== TASK TO COMPLETE ==
Every entry below must be repeated exactly; skip the pictures.

== DATA RECORDS ==
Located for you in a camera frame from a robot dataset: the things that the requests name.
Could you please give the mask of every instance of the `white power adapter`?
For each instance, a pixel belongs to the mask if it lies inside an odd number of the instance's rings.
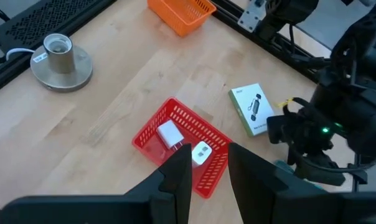
[[[198,143],[192,151],[192,166],[198,167],[205,163],[211,153],[212,148],[206,142],[201,141]]]
[[[168,149],[174,147],[177,150],[176,145],[182,145],[181,141],[184,140],[184,137],[172,120],[160,125],[156,131]]]

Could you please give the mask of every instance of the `label sticker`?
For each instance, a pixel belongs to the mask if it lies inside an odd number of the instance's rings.
[[[44,60],[44,59],[46,59],[46,58],[47,58],[47,53],[42,53],[42,54],[40,54],[39,56],[33,58],[33,61],[34,61],[35,63],[39,63],[39,62],[41,62],[42,60]]]

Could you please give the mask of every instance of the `wooden tabletop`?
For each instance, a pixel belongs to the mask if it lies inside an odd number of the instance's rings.
[[[292,96],[309,100],[315,87],[216,18],[182,39],[144,1],[117,1],[72,39],[93,59],[85,88],[51,92],[29,69],[0,90],[0,205],[24,195],[125,193],[156,169],[131,140],[170,96],[266,160],[286,159],[287,145],[270,144],[267,134],[246,135],[227,92],[260,83],[275,104]],[[328,54],[303,34],[295,39],[316,55]],[[343,139],[334,144],[328,153],[340,166],[354,160]],[[342,187],[324,187],[351,190],[346,177]],[[190,223],[206,221],[242,222],[228,170],[210,199],[192,194]]]

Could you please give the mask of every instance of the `orange basket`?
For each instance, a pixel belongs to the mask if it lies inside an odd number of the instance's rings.
[[[148,0],[148,6],[181,37],[200,27],[216,10],[208,0]]]
[[[212,149],[210,157],[192,171],[192,188],[203,198],[215,190],[228,164],[228,144],[231,139],[202,119],[175,98],[168,99],[133,138],[133,146],[160,166],[174,151],[168,149],[156,132],[157,127],[172,120],[184,136],[183,144],[192,147],[200,141]]]

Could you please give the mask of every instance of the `green and white box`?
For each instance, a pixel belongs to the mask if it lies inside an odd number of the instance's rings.
[[[249,136],[267,131],[267,118],[274,111],[258,83],[232,89],[228,94]]]

== WRITTEN SOLUTION ==
Located for you in a camera frame from a robot dataset: the things that the requests name.
Could you please give the mask of every instance of the `white power adapter`?
For each instance, a pixel belongs to the mask if it lies inside an odd number of the instance's rings.
[[[198,143],[192,151],[192,166],[198,167],[205,163],[211,153],[212,148],[206,142],[201,141]]]
[[[168,149],[174,147],[177,150],[176,145],[182,145],[181,141],[184,140],[184,137],[172,120],[160,125],[156,131]]]

Could you please give the mask of every instance of the `label sticker`?
For each instance, a pixel belongs to the mask if it lies inside an odd number of the instance's rings.
[[[44,60],[44,59],[46,59],[46,58],[47,58],[47,53],[42,53],[42,54],[40,54],[39,56],[33,58],[33,61],[34,61],[35,63],[39,63],[39,62],[41,62],[42,60]]]

Could you please give the mask of every instance of the `wooden tabletop`?
For each instance, a pixel belongs to the mask if it lies inside an odd number of the instance's rings.
[[[292,96],[309,100],[315,87],[216,18],[182,39],[144,1],[117,1],[72,39],[93,59],[85,88],[51,92],[29,69],[0,90],[0,205],[24,195],[125,193],[156,169],[131,140],[170,96],[266,160],[286,159],[287,145],[270,144],[267,134],[246,135],[227,92],[260,83],[275,104]],[[328,54],[303,34],[295,39],[316,55]],[[343,139],[334,144],[328,153],[340,166],[354,160]],[[342,187],[324,187],[351,190],[346,177]],[[190,223],[206,221],[242,222],[228,170],[210,199],[192,194]]]

Could you please give the mask of every instance of the `orange basket`?
For each instance, a pixel belongs to the mask if it lies inside an odd number of the instance's rings.
[[[148,0],[148,6],[181,37],[200,27],[216,10],[208,0]]]
[[[212,149],[210,157],[192,171],[192,188],[203,198],[215,190],[228,164],[228,144],[231,139],[202,119],[175,98],[168,99],[133,138],[133,146],[160,166],[174,151],[168,149],[156,132],[157,127],[172,120],[184,136],[183,144],[192,147],[200,141]]]

Could you please give the mask of every instance of the `green and white box`?
For each instance, a pixel belongs to the mask if it lies inside an odd number of the instance's rings.
[[[249,136],[267,131],[267,118],[274,111],[258,83],[232,89],[228,94]]]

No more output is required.